■ EXERCISE BRIEF ■
Of the records that follow, copy only the lines from the line containing "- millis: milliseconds" to the line containing "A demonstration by", both included, exactly as written.

########

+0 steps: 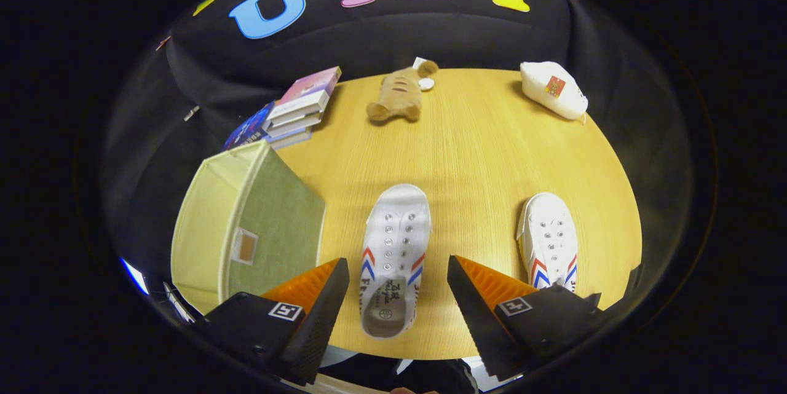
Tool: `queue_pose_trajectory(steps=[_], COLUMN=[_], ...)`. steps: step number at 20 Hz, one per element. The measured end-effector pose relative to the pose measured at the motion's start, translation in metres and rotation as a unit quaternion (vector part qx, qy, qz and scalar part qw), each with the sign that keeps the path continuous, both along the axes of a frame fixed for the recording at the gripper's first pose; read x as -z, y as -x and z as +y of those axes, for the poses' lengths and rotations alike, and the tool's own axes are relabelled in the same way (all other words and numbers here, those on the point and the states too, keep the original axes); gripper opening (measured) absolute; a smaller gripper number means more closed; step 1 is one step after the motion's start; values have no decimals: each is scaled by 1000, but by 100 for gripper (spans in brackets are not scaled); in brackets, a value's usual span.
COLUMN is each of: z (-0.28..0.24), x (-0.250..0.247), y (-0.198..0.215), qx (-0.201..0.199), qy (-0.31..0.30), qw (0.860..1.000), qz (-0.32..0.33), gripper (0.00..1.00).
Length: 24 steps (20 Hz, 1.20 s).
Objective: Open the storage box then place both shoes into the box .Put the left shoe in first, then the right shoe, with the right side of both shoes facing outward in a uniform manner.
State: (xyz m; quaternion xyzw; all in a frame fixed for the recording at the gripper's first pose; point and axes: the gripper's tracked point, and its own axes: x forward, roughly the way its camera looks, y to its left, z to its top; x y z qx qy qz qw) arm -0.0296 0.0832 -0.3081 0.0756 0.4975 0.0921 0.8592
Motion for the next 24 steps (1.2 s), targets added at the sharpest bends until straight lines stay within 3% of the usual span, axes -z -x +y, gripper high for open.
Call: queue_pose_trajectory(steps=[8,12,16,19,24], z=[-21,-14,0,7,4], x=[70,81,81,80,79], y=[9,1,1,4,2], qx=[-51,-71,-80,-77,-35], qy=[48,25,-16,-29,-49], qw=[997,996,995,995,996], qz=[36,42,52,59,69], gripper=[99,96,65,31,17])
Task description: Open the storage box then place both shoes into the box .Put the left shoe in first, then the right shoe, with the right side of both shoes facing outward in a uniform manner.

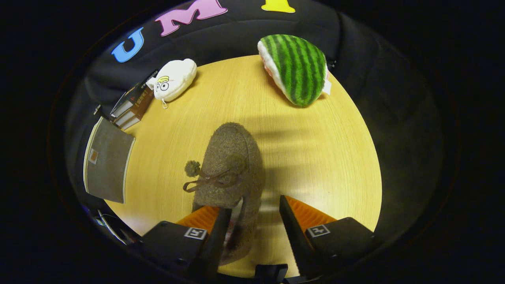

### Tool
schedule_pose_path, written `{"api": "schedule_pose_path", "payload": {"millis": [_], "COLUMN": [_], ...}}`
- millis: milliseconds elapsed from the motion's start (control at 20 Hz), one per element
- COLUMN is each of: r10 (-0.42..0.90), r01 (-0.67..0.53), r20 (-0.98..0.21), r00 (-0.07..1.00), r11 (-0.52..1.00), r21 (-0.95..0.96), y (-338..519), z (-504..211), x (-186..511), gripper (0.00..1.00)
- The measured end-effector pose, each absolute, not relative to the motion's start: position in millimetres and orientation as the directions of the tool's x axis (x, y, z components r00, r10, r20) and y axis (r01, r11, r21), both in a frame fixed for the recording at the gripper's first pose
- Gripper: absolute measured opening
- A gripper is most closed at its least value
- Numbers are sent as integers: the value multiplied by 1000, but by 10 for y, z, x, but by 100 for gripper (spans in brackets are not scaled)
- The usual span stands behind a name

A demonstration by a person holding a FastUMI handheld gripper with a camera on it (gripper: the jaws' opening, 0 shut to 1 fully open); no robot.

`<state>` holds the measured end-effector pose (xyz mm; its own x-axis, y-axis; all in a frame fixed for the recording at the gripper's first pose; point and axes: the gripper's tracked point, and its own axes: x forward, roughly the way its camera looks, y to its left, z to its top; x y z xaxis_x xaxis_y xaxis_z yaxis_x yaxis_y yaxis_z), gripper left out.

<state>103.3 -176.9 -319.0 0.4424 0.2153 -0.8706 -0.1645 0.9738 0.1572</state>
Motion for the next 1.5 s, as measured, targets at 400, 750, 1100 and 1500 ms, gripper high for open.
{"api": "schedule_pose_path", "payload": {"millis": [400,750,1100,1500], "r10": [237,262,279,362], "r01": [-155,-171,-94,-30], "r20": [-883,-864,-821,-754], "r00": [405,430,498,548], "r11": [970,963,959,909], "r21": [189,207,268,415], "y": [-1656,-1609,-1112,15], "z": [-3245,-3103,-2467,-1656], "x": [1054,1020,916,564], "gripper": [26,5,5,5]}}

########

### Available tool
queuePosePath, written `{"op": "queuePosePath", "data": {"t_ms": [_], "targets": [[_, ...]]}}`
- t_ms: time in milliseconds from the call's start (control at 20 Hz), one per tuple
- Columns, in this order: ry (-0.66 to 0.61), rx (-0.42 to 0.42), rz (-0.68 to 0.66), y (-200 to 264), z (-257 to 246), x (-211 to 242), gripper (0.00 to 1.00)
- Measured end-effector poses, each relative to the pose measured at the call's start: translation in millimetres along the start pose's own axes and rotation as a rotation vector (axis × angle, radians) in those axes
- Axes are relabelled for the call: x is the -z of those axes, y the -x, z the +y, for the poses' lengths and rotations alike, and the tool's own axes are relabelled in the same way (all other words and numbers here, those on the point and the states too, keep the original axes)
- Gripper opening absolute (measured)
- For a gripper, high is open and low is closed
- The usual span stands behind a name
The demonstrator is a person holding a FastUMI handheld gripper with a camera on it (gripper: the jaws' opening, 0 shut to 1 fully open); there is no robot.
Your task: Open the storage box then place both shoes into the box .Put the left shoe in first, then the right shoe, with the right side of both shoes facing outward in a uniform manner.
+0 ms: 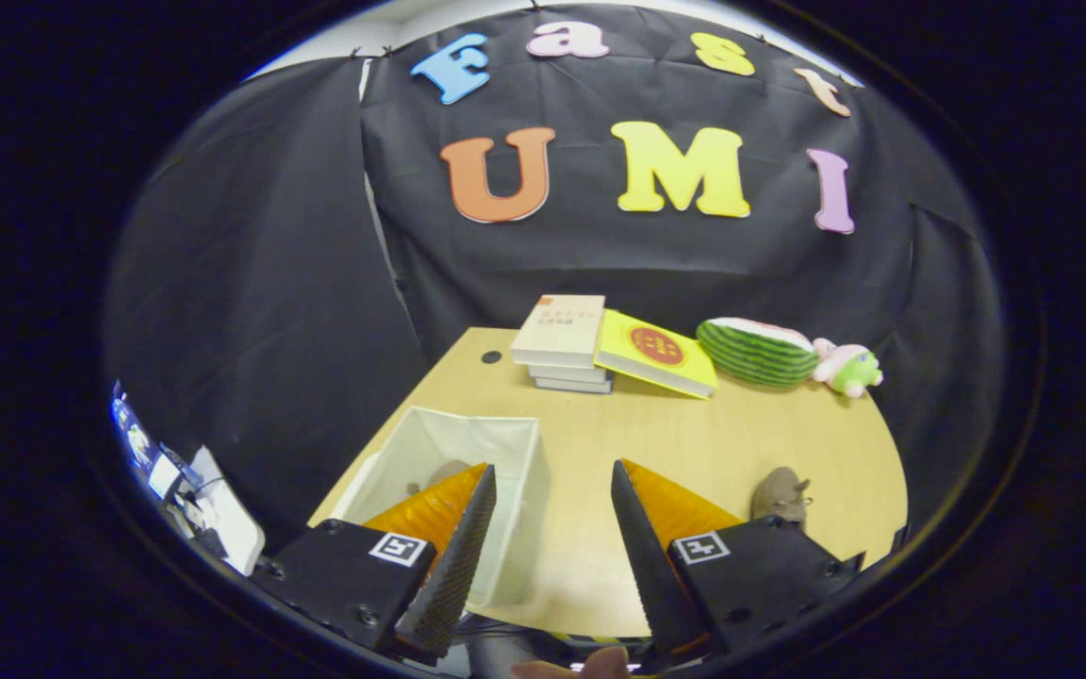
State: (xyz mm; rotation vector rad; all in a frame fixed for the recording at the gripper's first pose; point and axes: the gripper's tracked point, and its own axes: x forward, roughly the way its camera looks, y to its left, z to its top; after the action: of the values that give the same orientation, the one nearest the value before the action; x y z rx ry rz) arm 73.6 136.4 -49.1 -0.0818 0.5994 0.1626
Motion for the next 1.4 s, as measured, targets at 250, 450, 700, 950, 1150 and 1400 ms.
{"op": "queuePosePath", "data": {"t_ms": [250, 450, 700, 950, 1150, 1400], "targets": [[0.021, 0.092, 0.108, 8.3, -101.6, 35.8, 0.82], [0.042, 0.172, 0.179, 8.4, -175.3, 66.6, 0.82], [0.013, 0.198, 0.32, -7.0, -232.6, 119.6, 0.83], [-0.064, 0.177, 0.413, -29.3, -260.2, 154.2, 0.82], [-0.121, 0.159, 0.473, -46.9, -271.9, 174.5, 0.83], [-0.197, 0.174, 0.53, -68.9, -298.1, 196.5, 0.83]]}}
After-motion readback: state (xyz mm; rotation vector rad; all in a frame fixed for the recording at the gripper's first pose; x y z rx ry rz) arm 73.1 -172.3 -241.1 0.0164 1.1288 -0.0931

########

■ RESPONSE FOR THIS EXERCISE ■
- millis: milliseconds elapsed from the motion's start (control at 20 Hz), one per element
- COLUMN is each of: r10 (-0.42..0.90), r01 (-0.67..0.53), r20 (-0.98..0.21), r00 (-0.07..1.00), r11 (-0.52..1.00), r21 (-0.95..0.96), y (-338..519), z (-504..211), x (-186..511), gripper (0.00..1.00)
- The measured end-effector pose, each absolute, not relative to the motion's start: position in millimetres and orientation as the directions of the tool's x axis (x, y, z components r00, r10, r20) and y axis (r01, r11, r21), both in a frame fixed for the recording at the gripper's first pose
- Gripper: absolute measured opening
- A gripper is most closed at its least value
- Numbers are sent as integers: the value multiplied by 1000, but by 10 for y, z, x, but by 100 for gripper (spans in brackets are not scaled)
- The usual span stands behind a name

A demonstration by a person holding a FastUMI handheld gripper with a camera on it (gripper: the jaws' opening, 0 shut to 1 fully open); no robot.

This is the complete answer to the exercise.